It was simple because the only ingredients were flour, eggs, a pinch of salt and water. Maybe a little oil. My mom piled the flour into a mound on the table, plopped the eggs in a shallow well she made in the center of the flour and then proceeded to mix it all with her hands gathering flour from the edges and incorporating the eggs into it gradually. When it was all mixed adequately, she would roll the dough out thin with a rolling pin, then roll the flat sheet into a long spiral. Then she cut the dough into thin strips. To the strips she added more flour to keep them from sticking together and then she spread them out on the table to dry a little bit. She made chicken with the noodles or just served them boiled plain and with plenty of butter. The noodles were chewy and delicious. My dad called me the Noodle Kid because I ate them with gusto! I was 3 or 4 years old.

Homemade Egg Noodles

Ingredients

3 large eggs

1/2 teaspoon salt

1 teaspoon extra virgin olive oil

2 cups unbleached all-purpose flour

Instructions

Mound on a clean counter 2 cups unbleached all-purpose flour. Make a well in the center and add to the well 3 large eggs. Beat the eggs lightly with a fork incorporating a little flour as you go until the eggs are mixed and slightly thickened. Using the fingertips of one hand gradually incorporate the flour into the eggs and blend until you have a smooth but not too stiff dough. If the dough feels too dry you can add a little water. If it’s too sticky you can add a little flour.

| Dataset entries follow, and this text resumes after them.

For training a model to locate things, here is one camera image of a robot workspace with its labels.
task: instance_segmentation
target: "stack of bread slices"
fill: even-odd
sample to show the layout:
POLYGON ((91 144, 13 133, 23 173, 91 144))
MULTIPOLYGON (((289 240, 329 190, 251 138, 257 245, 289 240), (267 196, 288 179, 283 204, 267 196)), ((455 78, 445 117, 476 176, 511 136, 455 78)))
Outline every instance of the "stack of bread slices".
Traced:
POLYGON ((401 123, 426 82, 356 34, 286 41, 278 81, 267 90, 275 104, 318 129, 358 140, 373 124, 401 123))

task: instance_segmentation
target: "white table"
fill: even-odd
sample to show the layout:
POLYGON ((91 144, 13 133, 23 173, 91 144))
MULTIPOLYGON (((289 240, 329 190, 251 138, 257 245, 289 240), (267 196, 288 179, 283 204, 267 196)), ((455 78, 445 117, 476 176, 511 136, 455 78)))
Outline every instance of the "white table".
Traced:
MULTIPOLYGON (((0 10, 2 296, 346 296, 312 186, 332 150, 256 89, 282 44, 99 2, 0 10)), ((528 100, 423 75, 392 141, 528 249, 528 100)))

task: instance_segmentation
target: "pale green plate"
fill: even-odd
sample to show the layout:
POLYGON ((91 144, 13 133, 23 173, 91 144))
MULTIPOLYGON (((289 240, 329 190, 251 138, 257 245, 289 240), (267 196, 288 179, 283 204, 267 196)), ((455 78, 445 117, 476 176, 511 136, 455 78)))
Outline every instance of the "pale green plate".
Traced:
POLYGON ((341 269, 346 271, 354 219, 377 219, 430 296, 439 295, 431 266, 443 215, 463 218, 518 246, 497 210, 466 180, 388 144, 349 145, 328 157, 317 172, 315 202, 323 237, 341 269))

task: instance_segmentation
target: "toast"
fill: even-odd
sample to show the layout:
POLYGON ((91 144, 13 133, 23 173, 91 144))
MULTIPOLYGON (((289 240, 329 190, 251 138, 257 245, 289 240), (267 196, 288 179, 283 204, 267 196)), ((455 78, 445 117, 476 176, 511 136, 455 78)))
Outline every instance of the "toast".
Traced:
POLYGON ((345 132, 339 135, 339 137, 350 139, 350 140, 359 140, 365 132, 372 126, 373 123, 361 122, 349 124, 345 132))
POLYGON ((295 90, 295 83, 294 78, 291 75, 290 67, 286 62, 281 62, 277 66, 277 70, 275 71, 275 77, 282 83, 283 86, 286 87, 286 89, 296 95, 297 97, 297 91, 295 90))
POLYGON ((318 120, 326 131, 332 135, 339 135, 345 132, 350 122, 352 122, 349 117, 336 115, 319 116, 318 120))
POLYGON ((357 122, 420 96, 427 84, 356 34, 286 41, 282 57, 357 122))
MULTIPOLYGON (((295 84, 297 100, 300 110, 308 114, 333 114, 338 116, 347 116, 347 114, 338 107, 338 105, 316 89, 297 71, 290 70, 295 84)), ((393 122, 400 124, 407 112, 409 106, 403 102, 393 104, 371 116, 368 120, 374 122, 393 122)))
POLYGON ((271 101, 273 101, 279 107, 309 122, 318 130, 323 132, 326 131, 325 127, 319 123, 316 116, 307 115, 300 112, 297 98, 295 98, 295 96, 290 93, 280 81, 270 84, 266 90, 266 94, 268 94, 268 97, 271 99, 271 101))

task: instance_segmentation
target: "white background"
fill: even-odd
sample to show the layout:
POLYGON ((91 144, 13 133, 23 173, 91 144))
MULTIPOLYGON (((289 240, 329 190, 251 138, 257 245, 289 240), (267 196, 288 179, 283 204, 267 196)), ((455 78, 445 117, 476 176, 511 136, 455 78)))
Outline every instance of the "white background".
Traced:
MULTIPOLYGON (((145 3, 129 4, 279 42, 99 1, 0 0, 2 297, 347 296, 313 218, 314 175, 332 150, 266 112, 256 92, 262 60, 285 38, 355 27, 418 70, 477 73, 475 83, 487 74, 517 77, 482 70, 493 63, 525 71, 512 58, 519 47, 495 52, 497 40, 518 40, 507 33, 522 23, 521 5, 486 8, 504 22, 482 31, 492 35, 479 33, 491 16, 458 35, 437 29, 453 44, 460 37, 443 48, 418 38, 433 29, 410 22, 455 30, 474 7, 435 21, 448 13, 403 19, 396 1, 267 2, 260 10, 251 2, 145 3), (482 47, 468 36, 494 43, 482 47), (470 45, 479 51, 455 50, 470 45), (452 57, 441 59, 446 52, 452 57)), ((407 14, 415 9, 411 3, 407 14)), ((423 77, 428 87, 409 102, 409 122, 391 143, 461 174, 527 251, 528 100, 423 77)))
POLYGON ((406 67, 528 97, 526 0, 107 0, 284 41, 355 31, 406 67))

Let the dough rest for 10 minutes.

Roll out onto a lightly floured counter until it’s thin — a 1/4” thick or less. Sprinkle a little flour over the whole thing and roll the sheet up like a cinnamon roll.

Using a sharp knife or pizza cutting wheel to cut through the noodles roll into long strips, however narrow or wide you like. Let them dry on the table for an hour.

You can cook them immediately by adding them to a pot of boiling water to cook until tender to the bite, about 2-3 minutes. Using tongs remove them from the cooking water. These noodles are great in Chicken and Noodles, with Beef Stroganoff or with Swedish Meatballs. They’re also outstanding with just butter and a sprinkle of parmesan cheese.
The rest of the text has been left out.